Русские либералы мыслили категориями истории и нации, государства и права и в итоге оказывались значительно менее прагматичными, чем их западноевропейские коллеги. Они опасались выражать чьи-то определенные корпоративные интересы, не желая быть служками богатых покровителей. Русский либерализм упорствовал в своем желании быть антибуржуазным даже тогда, когда его представляли выходцы из буржуазии.

В этом была и сила, и слабость русского либерализма. С одной стороны, делая ставку на общенациональную поддержку, он не мог рассчитывать на деятельную помощь тех, кто ждал личного обращения и особого внимания к собственным нуждам и интересам.
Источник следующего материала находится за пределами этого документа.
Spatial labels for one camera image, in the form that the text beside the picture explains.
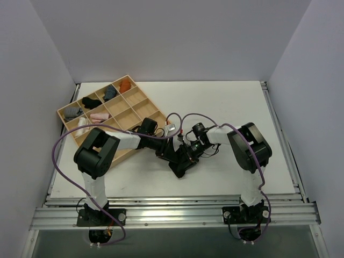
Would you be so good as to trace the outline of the black underwear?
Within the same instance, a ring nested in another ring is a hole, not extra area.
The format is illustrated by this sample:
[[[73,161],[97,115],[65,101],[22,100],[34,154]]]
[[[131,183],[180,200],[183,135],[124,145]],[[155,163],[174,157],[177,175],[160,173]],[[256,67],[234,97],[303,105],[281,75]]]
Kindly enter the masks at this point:
[[[188,169],[194,167],[199,162],[199,158],[185,148],[179,148],[176,154],[177,162],[170,161],[168,166],[177,178],[182,178]]]

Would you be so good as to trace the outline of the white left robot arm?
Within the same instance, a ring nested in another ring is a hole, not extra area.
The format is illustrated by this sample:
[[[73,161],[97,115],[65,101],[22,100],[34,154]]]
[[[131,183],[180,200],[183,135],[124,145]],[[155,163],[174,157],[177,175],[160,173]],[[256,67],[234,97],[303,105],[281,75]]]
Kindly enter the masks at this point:
[[[84,208],[95,225],[108,220],[108,199],[105,194],[105,174],[117,151],[149,148],[156,156],[177,161],[173,138],[157,137],[157,122],[145,118],[135,131],[107,132],[93,128],[74,155],[74,162],[82,173],[85,190],[90,194]]]

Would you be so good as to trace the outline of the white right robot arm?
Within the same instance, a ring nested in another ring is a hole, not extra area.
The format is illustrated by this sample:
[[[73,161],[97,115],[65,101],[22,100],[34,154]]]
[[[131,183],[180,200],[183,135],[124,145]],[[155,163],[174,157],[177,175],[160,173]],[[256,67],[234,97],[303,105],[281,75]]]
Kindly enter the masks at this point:
[[[229,145],[234,157],[243,171],[239,217],[246,222],[258,215],[257,206],[263,204],[262,187],[265,185],[263,172],[272,156],[272,149],[254,123],[239,128],[223,124],[204,127],[203,123],[194,125],[191,132],[196,137],[190,144],[182,143],[178,149],[178,165],[173,169],[179,178],[197,164],[204,152],[213,146]]]

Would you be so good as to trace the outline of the wooden compartment tray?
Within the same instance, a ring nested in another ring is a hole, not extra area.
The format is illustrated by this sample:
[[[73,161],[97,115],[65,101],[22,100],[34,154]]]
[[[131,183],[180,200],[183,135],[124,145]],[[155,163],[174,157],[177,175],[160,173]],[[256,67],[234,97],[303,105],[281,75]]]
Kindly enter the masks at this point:
[[[82,128],[83,124],[98,121],[102,124],[101,129],[107,132],[137,132],[143,128],[144,119],[149,118],[157,123],[151,134],[162,138],[167,135],[166,127],[170,125],[166,116],[129,75],[101,87],[81,87],[79,99],[60,108],[58,115],[70,132],[59,163],[64,173],[77,170],[73,157],[90,131],[89,127]]]

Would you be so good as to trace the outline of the pink rolled sock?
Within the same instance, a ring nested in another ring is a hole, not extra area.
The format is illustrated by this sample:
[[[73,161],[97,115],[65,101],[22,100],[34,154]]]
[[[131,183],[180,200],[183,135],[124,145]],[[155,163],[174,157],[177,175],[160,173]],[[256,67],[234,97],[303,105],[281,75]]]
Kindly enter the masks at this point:
[[[93,124],[100,124],[108,120],[111,116],[108,113],[92,113],[90,115],[91,122]]]

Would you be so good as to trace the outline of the orange rolled sock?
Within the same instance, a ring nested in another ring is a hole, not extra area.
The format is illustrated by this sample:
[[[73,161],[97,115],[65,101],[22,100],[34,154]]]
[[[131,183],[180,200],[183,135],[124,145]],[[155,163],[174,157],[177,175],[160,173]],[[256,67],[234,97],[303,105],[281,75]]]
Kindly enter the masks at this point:
[[[126,91],[130,90],[130,88],[131,88],[131,81],[128,78],[124,78],[119,85],[119,92],[123,94]]]

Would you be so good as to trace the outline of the dark grey rolled sock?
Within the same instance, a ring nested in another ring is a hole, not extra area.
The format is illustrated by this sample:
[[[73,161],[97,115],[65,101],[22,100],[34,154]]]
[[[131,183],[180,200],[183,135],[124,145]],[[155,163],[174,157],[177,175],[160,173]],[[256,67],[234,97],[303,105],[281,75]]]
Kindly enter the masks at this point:
[[[115,87],[113,85],[108,85],[104,91],[103,100],[104,102],[107,102],[115,98],[116,95],[117,95],[117,90],[115,89]]]

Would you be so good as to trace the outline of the white rolled sock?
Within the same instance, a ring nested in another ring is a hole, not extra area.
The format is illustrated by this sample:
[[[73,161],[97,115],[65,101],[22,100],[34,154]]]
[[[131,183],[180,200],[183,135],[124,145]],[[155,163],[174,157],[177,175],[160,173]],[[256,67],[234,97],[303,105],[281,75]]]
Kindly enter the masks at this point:
[[[91,127],[89,127],[89,126],[86,127],[86,125],[90,125],[90,124],[91,124],[91,121],[89,120],[89,118],[81,117],[78,120],[78,124],[77,124],[77,127],[80,127],[80,128],[74,132],[75,137],[79,137],[79,136],[83,135],[85,132],[87,132],[88,130],[90,130]]]

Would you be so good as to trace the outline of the black rolled sock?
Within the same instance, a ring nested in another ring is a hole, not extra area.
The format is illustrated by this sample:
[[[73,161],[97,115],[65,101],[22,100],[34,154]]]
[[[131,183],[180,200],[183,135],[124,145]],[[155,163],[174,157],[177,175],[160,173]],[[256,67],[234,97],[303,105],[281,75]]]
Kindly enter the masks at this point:
[[[86,109],[92,110],[102,104],[99,99],[91,99],[89,97],[82,98],[82,104]]]

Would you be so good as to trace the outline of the grey striped rolled sock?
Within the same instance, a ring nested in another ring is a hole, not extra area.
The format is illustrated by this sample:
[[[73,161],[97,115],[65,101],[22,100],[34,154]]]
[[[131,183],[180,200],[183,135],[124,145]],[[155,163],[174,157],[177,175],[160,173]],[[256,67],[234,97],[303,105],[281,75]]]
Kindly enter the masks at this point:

С другой стороны, либерал, остерегаясь политической прагматики, с неизбежностью переводил любую частную проблему на общетеоретический уровень. Он неизменно ставил перед собой высокую интеллектуальную планку, преодолевая которую, вносил свой вклад в становление концепций русского либерализма, почти всегда предполагавших метафизическое измерение.